The same craft can support all four, but only when the avatar is treated as part of the system from the beginning.

Coach Avatar Technology: How 3D Face Scanning Is Transforming Digital Experiences

Mimic Minds — Fri, 10 Apr 2026 16:34:31 +0000

Introduction

The digital landscape is evolving quickly, with new technologies reshaping how people interact, learn, and engage online. One of the most exciting developments is the rise of the Coach Avatar, which enables personalized and interactive digital guidance.
At the same time, innovations like 3D face scanning and 3D body scanning are making avatars more realistic and immersive, enhancing user experiences across industries.

What Is a Coach Avatar?

A Coach Avatar is a digital character designed to guide, train, or assist users in various environments, such as education, fitness, or gaming. These avatars provide personalized support and improve user engagement.
With the integration of AI, coach avatars are becoming smarter, more responsive, and capable of delivering real-time feedback.

The Role of AI Game Avatar in Digital Interaction

Interactive Gaming Experience

An **AI Game avatar **enhances gameplay by offering dynamic and responsive interactions.

Personalized User Engagement

Players can connect more deeply with games when avatars adapt to their behavior and preferences.

Expanding Applications

Beyond gaming, AI Game avatar technology is also being used in training simulations and virtual environments.

How 3D Face Scanning Enhances Avatars

3D face scanning captures detailed facial features and converts them into accurate digital models.
This technology allows avatars to closely resemble real individuals, improving personalization and realism in digital experiences.

The Importance of 3D Body Scanning

3D body scanning complements facial scanning by capturing full-body details, creating a complete and lifelike avatar.
This enables more realistic movement, better customization, and enhanced applications in gaming, fitness, and virtual simulations.

Business Applications of Avatar Technology

Virtual coaching and training programs
Gaming and interactive entertainment
Personalized learning platforms
Digital fitness and wellness solutions A Coach Avatar is becoming a valuable tool for delivering engaging and scalable digital experiences.

About Mimic Minds

Mimic Minds specializes in developing advanced Coach Avatar solutions that enhance user engagement and personalization. Their expertise also includes creating intelligent AI Game avatar systems that improve interaction and digital experiences. By combining AI with creative design, Mimic Minds enables scalable and effective virtual solutions.

About Mimic Productions

Mimic Productions focuses on delivering high-quality 3D face scanning and 3D body scanning solutions. Their technology enables the creation of highly realistic digital avatars used in gaming, film, and virtual production. By combining precision with innovation, Mimic Productions delivers immersive and lifelike digital experiences.

FAQs

What is a Coach Avatar?

A Coach Avatar is a digital character designed to guide and assist users in training, learning, or interactive environments.

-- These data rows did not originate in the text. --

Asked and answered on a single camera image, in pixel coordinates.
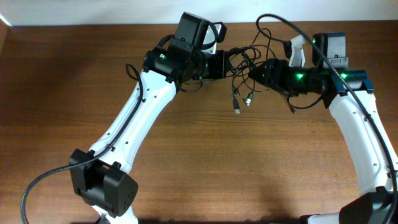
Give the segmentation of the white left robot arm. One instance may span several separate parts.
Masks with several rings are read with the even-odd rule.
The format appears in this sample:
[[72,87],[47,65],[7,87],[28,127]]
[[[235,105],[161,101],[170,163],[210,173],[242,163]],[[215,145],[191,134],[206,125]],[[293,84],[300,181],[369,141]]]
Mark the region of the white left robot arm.
[[140,82],[112,125],[88,152],[76,149],[70,156],[74,192],[99,213],[98,223],[138,222],[132,211],[138,184],[129,172],[145,136],[181,84],[224,78],[230,67],[225,50],[148,51]]

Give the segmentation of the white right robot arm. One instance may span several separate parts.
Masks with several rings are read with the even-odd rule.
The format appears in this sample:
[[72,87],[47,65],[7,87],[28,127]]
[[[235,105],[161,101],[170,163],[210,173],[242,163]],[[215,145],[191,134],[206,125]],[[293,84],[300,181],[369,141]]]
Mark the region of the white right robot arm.
[[249,77],[287,96],[320,95],[352,158],[359,197],[336,213],[301,216],[300,223],[397,223],[397,155],[365,71],[290,67],[285,60],[270,59]]

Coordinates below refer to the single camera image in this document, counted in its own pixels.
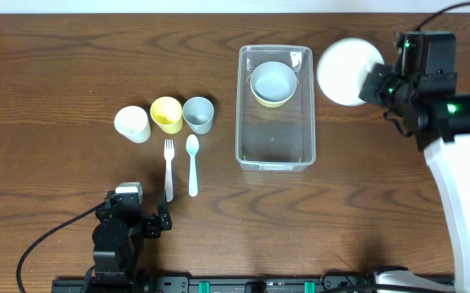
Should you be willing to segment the white plastic bowl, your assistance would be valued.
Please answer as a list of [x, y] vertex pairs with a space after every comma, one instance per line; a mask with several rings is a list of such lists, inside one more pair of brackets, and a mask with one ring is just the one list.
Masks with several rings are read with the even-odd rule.
[[370, 42], [360, 38], [339, 40], [323, 52], [318, 62], [318, 85], [334, 103], [346, 107], [363, 105], [366, 102], [359, 94], [377, 63], [384, 64], [384, 59]]

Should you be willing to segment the white plastic cup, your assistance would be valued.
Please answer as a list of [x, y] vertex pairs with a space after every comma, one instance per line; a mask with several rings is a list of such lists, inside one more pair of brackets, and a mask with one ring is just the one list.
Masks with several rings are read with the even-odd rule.
[[137, 106], [122, 108], [114, 118], [116, 131], [134, 143], [144, 143], [151, 136], [147, 113]]

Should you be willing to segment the grey plastic bowl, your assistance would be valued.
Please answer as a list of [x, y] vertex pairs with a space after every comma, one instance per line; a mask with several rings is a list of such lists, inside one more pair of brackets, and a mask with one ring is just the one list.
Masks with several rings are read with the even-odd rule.
[[258, 98], [268, 103], [285, 102], [296, 92], [296, 74], [285, 63], [265, 62], [254, 69], [250, 88]]

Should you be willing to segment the yellow plastic bowl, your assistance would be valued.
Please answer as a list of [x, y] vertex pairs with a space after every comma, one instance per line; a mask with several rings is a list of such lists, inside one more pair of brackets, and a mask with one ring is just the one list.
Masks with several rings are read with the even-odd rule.
[[267, 99], [264, 99], [261, 95], [259, 95], [257, 92], [253, 92], [253, 95], [255, 99], [264, 107], [270, 107], [270, 108], [275, 108], [275, 107], [281, 107], [284, 105], [288, 100], [290, 100], [293, 97], [293, 94], [283, 97], [278, 101], [270, 101]]

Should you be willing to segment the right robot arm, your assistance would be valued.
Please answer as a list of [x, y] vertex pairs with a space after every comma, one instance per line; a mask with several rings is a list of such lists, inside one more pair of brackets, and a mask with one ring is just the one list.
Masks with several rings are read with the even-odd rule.
[[470, 94], [456, 94], [456, 74], [410, 75], [374, 62], [359, 70], [359, 98], [402, 118], [437, 184], [455, 262], [456, 292], [470, 292]]

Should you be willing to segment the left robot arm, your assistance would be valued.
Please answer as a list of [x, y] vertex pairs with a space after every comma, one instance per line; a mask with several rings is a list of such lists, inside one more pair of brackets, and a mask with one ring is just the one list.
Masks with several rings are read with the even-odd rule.
[[110, 190], [95, 215], [92, 266], [85, 275], [82, 292], [153, 292], [152, 278], [138, 270], [146, 238], [159, 238], [172, 229], [166, 194], [156, 205], [157, 211], [141, 211], [140, 191]]

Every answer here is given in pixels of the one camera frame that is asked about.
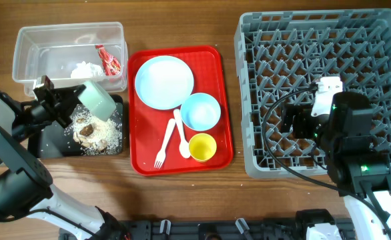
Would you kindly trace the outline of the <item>mint green bowl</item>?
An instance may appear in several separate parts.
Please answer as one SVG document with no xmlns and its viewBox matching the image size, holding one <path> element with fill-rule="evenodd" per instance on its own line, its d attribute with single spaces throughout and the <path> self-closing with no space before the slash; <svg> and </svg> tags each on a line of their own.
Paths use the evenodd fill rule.
<svg viewBox="0 0 391 240">
<path fill-rule="evenodd" d="M 116 110 L 112 97 L 96 82 L 86 81 L 83 86 L 85 89 L 77 97 L 79 101 L 95 117 L 107 121 Z"/>
</svg>

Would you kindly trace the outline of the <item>white tissue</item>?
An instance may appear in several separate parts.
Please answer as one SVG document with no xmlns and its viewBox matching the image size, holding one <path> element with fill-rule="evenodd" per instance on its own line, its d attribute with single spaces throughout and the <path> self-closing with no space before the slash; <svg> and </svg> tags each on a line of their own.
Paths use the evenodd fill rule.
<svg viewBox="0 0 391 240">
<path fill-rule="evenodd" d="M 105 71 L 101 65 L 86 63 L 82 61 L 77 63 L 75 69 L 71 72 L 70 81 L 78 84 L 81 81 L 96 80 L 101 81 L 106 78 Z"/>
</svg>

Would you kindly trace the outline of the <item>rice and food scraps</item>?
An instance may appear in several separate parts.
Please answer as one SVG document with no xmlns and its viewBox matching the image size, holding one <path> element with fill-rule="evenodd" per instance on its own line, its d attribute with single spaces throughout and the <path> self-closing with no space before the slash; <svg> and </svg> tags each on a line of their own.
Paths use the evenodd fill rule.
<svg viewBox="0 0 391 240">
<path fill-rule="evenodd" d="M 84 155 L 116 155 L 121 152 L 123 128 L 118 110 L 107 121 L 102 121 L 86 108 L 78 108 L 71 120 L 64 136 L 71 137 Z"/>
</svg>

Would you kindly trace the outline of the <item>red snack wrapper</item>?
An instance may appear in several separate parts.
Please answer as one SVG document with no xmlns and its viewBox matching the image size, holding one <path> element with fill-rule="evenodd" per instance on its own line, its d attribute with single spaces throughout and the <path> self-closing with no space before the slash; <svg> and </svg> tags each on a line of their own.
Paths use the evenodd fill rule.
<svg viewBox="0 0 391 240">
<path fill-rule="evenodd" d="M 104 72 L 107 76 L 118 75 L 121 72 L 121 64 L 103 45 L 95 46 L 101 59 Z"/>
</svg>

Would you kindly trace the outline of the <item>light blue bowl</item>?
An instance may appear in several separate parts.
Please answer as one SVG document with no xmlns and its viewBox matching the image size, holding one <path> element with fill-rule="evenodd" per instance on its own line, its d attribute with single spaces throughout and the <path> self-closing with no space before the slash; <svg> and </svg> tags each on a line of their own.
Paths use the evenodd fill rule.
<svg viewBox="0 0 391 240">
<path fill-rule="evenodd" d="M 213 96 L 194 93 L 181 105 L 180 113 L 187 127 L 194 131 L 207 131 L 219 122 L 221 107 Z"/>
</svg>

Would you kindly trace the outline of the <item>yellow cup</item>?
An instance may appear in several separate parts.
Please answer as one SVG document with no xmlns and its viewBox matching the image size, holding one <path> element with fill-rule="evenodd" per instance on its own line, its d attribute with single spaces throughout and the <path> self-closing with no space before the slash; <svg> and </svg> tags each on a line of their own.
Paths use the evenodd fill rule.
<svg viewBox="0 0 391 240">
<path fill-rule="evenodd" d="M 189 152 L 198 162 L 209 161 L 217 151 L 216 140 L 207 133 L 198 133 L 189 141 Z"/>
</svg>

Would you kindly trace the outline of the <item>large light blue plate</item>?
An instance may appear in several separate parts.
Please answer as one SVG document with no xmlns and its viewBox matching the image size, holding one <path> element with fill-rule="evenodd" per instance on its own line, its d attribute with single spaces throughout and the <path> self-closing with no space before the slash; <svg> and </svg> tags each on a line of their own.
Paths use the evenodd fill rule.
<svg viewBox="0 0 391 240">
<path fill-rule="evenodd" d="M 180 106 L 193 88 L 194 76 L 190 67 L 169 55 L 146 61 L 135 76 L 137 96 L 152 109 L 169 110 Z"/>
</svg>

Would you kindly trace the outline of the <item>white plastic spoon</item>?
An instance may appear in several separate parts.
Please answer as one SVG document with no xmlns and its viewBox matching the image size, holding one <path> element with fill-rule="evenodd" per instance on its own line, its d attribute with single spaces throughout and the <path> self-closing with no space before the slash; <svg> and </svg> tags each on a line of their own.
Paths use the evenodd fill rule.
<svg viewBox="0 0 391 240">
<path fill-rule="evenodd" d="M 180 110 L 174 109 L 173 116 L 174 116 L 174 119 L 176 122 L 179 137 L 180 137 L 179 152 L 183 158 L 189 159 L 190 158 L 189 143 L 187 142 L 187 140 L 185 138 L 185 133 L 184 133 L 184 129 L 183 129 L 183 121 L 181 118 Z"/>
</svg>

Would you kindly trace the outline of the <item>white plastic fork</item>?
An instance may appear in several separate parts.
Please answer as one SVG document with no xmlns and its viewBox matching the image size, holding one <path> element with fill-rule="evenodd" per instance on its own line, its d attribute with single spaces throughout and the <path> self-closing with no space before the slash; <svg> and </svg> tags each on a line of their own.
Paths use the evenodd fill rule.
<svg viewBox="0 0 391 240">
<path fill-rule="evenodd" d="M 167 123 L 167 127 L 165 130 L 165 135 L 163 137 L 163 142 L 161 144 L 161 148 L 158 151 L 156 158 L 155 158 L 154 167 L 156 169 L 160 169 L 165 161 L 165 158 L 166 158 L 165 151 L 167 148 L 167 144 L 169 143 L 169 140 L 170 140 L 171 135 L 173 133 L 174 127 L 175 127 L 175 119 L 170 119 Z"/>
</svg>

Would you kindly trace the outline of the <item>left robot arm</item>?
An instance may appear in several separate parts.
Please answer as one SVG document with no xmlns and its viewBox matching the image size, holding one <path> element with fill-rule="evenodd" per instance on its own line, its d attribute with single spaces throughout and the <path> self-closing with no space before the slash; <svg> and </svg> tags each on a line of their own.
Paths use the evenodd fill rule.
<svg viewBox="0 0 391 240">
<path fill-rule="evenodd" d="M 57 188 L 44 164 L 22 146 L 54 122 L 68 127 L 79 104 L 108 120 L 116 110 L 113 98 L 93 81 L 57 89 L 46 75 L 33 92 L 34 100 L 19 102 L 0 91 L 0 223 L 31 218 L 76 239 L 131 239 L 129 229 L 113 215 Z"/>
</svg>

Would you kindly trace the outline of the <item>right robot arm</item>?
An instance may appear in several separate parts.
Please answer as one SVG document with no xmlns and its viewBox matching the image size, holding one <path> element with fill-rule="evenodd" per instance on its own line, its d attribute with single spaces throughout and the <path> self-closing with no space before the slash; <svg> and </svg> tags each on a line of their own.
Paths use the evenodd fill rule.
<svg viewBox="0 0 391 240">
<path fill-rule="evenodd" d="M 340 190 L 357 238 L 391 239 L 391 166 L 371 146 L 373 108 L 367 96 L 336 93 L 323 117 L 311 115 L 313 105 L 280 106 L 281 130 L 312 139 L 325 153 L 327 174 Z"/>
</svg>

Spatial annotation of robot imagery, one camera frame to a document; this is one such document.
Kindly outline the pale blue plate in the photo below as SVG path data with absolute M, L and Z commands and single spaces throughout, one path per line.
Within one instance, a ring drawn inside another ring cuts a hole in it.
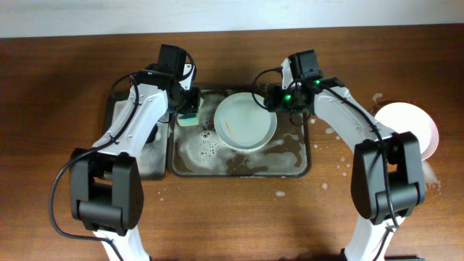
M 225 98 L 215 110 L 215 131 L 235 149 L 257 149 L 274 136 L 277 115 L 260 107 L 253 95 L 241 92 Z

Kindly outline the pinkish white plate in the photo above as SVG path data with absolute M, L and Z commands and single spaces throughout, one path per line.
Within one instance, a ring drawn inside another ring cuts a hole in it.
M 427 160 L 437 150 L 439 131 L 431 116 L 420 107 L 406 102 L 382 106 L 374 118 L 398 133 L 410 131 L 420 146 L 421 160 Z

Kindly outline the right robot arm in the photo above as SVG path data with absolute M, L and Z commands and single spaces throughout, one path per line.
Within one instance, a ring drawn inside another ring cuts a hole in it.
M 269 88 L 269 112 L 309 113 L 326 122 L 353 153 L 351 197 L 358 212 L 342 260 L 384 260 L 393 235 L 426 198 L 418 138 L 386 127 L 336 76 L 326 77 L 310 49 L 285 58 Z

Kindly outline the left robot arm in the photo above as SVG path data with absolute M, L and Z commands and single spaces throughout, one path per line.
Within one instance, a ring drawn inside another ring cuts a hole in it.
M 158 121 L 169 112 L 196 114 L 199 89 L 193 57 L 163 44 L 155 63 L 125 76 L 124 107 L 90 149 L 76 149 L 64 170 L 70 173 L 70 208 L 92 241 L 100 241 L 111 260 L 150 260 L 138 232 L 144 193 L 137 165 L 154 138 Z

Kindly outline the green yellow sponge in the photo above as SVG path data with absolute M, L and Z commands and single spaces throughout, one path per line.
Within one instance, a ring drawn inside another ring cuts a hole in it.
M 186 114 L 179 114 L 177 116 L 178 125 L 181 127 L 195 126 L 199 124 L 198 113 L 190 112 Z

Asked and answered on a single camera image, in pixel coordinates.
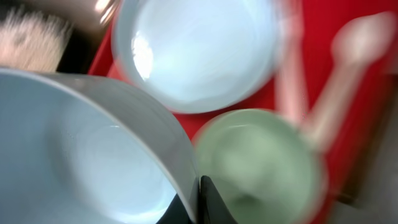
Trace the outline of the food scraps and rice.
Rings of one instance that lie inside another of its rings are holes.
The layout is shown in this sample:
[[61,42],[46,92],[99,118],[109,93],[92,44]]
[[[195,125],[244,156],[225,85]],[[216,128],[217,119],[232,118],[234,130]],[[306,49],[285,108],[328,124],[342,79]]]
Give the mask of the food scraps and rice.
[[40,11],[11,9],[1,19],[1,66],[35,72],[55,72],[73,26]]

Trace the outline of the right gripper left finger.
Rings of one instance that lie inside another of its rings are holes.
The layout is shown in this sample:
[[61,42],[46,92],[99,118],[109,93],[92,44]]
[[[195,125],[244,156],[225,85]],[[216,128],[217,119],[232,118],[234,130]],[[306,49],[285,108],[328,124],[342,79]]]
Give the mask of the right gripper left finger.
[[183,203],[176,194],[168,209],[156,224],[192,224]]

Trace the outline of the light blue bowl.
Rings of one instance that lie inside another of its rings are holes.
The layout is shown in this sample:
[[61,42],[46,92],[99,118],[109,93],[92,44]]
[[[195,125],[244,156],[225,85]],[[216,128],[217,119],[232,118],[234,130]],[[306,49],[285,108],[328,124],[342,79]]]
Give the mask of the light blue bowl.
[[176,117],[110,78],[1,70],[2,223],[198,220],[198,172]]

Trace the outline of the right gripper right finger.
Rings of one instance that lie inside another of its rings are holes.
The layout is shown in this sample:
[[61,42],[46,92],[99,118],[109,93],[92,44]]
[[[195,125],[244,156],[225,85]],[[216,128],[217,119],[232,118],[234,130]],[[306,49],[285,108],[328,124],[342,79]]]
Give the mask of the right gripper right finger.
[[200,179],[199,219],[201,224],[237,224],[210,177]]

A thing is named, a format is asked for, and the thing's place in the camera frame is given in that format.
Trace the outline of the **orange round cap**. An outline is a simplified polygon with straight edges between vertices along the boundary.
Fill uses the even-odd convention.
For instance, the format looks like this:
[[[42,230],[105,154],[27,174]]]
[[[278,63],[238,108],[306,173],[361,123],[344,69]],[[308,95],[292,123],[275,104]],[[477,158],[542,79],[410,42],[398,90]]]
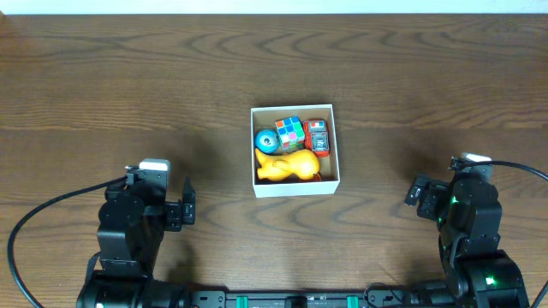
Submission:
[[[311,182],[318,182],[322,181],[322,176],[320,173],[314,174],[313,177],[310,179]]]

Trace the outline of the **colourful puzzle cube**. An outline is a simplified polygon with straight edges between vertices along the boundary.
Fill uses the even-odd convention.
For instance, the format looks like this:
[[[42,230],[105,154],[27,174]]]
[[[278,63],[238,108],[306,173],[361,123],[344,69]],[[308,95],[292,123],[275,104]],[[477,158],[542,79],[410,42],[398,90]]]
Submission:
[[[282,151],[298,151],[305,147],[304,128],[297,116],[276,121],[275,128]]]

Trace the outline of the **red toy car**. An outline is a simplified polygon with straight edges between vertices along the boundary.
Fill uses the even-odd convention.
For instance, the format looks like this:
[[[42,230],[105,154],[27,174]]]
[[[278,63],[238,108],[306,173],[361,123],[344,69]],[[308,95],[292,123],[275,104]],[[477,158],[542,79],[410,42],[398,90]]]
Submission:
[[[312,151],[317,157],[330,155],[329,132],[327,123],[323,119],[309,119],[303,122],[305,133],[305,148]]]

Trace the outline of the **white cardboard box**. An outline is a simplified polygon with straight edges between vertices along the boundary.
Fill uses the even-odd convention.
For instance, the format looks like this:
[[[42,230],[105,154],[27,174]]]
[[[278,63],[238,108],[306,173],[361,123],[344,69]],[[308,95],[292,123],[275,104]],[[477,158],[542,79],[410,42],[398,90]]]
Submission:
[[[275,121],[292,116],[300,120],[320,119],[326,121],[330,154],[319,158],[320,181],[303,181],[297,175],[289,175],[281,181],[260,179],[258,170],[261,167],[256,151],[255,137],[261,129],[275,128]],[[282,107],[251,108],[252,133],[252,184],[257,198],[288,197],[301,195],[333,194],[340,184],[339,159],[337,152],[337,134],[335,116],[331,104],[297,105]]]

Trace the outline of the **blue ball toy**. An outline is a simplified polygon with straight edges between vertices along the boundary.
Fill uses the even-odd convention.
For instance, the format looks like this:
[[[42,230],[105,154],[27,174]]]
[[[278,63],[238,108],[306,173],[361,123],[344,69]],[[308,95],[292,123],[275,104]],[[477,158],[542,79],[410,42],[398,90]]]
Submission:
[[[255,136],[254,143],[255,147],[265,154],[275,153],[280,146],[278,134],[272,129],[259,131]]]

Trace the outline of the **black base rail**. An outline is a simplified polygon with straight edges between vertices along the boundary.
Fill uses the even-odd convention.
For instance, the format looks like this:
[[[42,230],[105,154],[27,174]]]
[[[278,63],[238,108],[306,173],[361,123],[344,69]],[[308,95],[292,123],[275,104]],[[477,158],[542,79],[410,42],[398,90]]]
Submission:
[[[424,284],[394,287],[373,283],[363,290],[195,290],[191,308],[368,308],[368,307],[454,307],[456,301],[444,287]]]

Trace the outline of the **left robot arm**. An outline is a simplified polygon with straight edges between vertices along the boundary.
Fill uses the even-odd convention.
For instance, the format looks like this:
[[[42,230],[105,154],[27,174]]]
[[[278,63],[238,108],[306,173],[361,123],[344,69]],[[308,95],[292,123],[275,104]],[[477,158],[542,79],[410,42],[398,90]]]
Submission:
[[[166,199],[170,162],[146,158],[128,166],[126,178],[109,184],[99,210],[100,251],[90,258],[78,307],[189,307],[182,285],[153,278],[165,232],[193,225],[196,193],[185,180],[182,197]]]

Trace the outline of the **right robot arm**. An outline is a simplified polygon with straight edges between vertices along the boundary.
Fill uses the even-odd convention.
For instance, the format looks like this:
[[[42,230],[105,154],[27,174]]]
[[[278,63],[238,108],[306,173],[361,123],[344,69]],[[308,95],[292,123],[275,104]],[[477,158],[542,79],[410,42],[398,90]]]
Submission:
[[[438,249],[446,274],[404,294],[410,305],[527,307],[525,283],[517,264],[499,249],[503,209],[490,183],[494,162],[472,153],[453,157],[451,181],[418,174],[405,204],[437,224]]]

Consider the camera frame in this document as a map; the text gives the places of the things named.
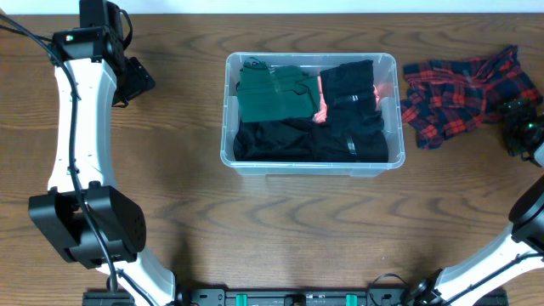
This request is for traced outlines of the green banded cloth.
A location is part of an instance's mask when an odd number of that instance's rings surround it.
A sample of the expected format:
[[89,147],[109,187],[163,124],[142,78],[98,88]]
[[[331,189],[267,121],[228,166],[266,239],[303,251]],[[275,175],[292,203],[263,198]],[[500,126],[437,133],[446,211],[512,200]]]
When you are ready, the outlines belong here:
[[236,90],[244,123],[310,118],[320,110],[317,78],[295,65],[269,67],[251,57],[240,69]]

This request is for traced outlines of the small black cloth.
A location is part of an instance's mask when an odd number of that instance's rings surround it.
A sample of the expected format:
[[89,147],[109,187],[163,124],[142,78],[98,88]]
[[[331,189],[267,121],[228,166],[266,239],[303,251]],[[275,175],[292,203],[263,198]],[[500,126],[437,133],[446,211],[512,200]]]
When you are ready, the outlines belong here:
[[326,123],[335,136],[373,135],[384,127],[377,109],[373,61],[366,59],[320,72]]

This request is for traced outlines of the red plaid cloth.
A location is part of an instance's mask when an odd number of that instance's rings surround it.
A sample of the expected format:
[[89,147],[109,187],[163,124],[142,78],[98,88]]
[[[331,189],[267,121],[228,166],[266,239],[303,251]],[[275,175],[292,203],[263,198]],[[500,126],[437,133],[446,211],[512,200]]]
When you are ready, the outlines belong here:
[[502,119],[498,107],[515,99],[533,106],[543,96],[508,45],[497,54],[463,60],[432,59],[403,67],[408,84],[402,119],[416,131],[416,146],[438,149],[458,134]]

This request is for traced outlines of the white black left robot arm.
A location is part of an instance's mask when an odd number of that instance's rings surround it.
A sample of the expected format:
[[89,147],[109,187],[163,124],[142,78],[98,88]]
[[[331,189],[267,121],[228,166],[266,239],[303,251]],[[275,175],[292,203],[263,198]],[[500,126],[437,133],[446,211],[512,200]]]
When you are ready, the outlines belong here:
[[122,31],[107,25],[53,35],[59,132],[47,192],[29,200],[29,215],[55,251],[108,275],[109,297],[85,304],[172,305],[174,273],[146,246],[142,209],[116,188],[111,109],[130,59]]

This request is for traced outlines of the large black garment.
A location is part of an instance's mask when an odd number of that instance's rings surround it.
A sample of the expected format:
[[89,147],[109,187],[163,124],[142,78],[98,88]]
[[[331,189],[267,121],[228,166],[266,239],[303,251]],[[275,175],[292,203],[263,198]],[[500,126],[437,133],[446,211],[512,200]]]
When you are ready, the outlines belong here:
[[310,119],[241,122],[233,143],[238,162],[332,162],[345,147]]

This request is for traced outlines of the salmon pink garment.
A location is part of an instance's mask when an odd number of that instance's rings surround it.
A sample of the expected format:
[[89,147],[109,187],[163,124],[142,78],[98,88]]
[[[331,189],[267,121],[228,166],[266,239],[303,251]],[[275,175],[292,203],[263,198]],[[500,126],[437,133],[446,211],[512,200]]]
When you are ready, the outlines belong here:
[[[325,100],[325,97],[324,97],[324,93],[323,93],[323,89],[322,89],[322,82],[321,82],[321,77],[320,76],[317,77],[317,82],[318,82],[318,88],[319,88],[319,93],[320,93],[320,109],[319,109],[318,112],[316,112],[314,114],[313,120],[314,120],[315,123],[321,124],[321,123],[324,123],[326,121],[328,106],[326,104],[326,100]],[[375,95],[375,98],[376,98],[377,108],[379,108],[379,106],[381,104],[381,98],[378,95],[377,87],[374,86],[373,88],[374,88],[374,95]]]

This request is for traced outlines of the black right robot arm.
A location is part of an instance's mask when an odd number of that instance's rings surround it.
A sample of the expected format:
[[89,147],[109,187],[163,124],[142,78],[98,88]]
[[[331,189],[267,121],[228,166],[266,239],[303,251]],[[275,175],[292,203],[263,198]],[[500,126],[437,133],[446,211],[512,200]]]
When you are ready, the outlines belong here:
[[[497,107],[510,156],[543,166],[543,116],[528,99]],[[515,202],[507,227],[469,259],[437,270],[403,296],[402,305],[475,305],[510,280],[543,267],[543,179]]]

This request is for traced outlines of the black banded cloth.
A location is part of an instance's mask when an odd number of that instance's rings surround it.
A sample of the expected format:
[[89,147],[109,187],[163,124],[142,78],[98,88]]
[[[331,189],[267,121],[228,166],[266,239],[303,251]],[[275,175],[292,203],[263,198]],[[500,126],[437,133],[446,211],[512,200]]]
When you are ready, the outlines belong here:
[[388,162],[388,144],[382,131],[375,133],[335,133],[330,126],[313,131],[314,157],[317,162]]

What is an AI Game avatar?

An AI Game avatar is a digital character that interacts dynamically with players in gaming or virtual environments.

How does 3D face scanning work?

3D face scanning captures facial details and converts them into accurate digital models.

Why is 3D body scanning important?

3D body scanning creates full-body digital representations, enhancing realism and customization.

Conclusion

The rise of the Coach Avatar, supported by technologies like 3D face scanning and 3D body scanning, is transforming how users interact with digital platforms. With the integration of AI Game avatar technology, businesses can create more engaging, personalized, and immersive experiences. Adopting these innovations is essential for staying ahead in today’s digital world.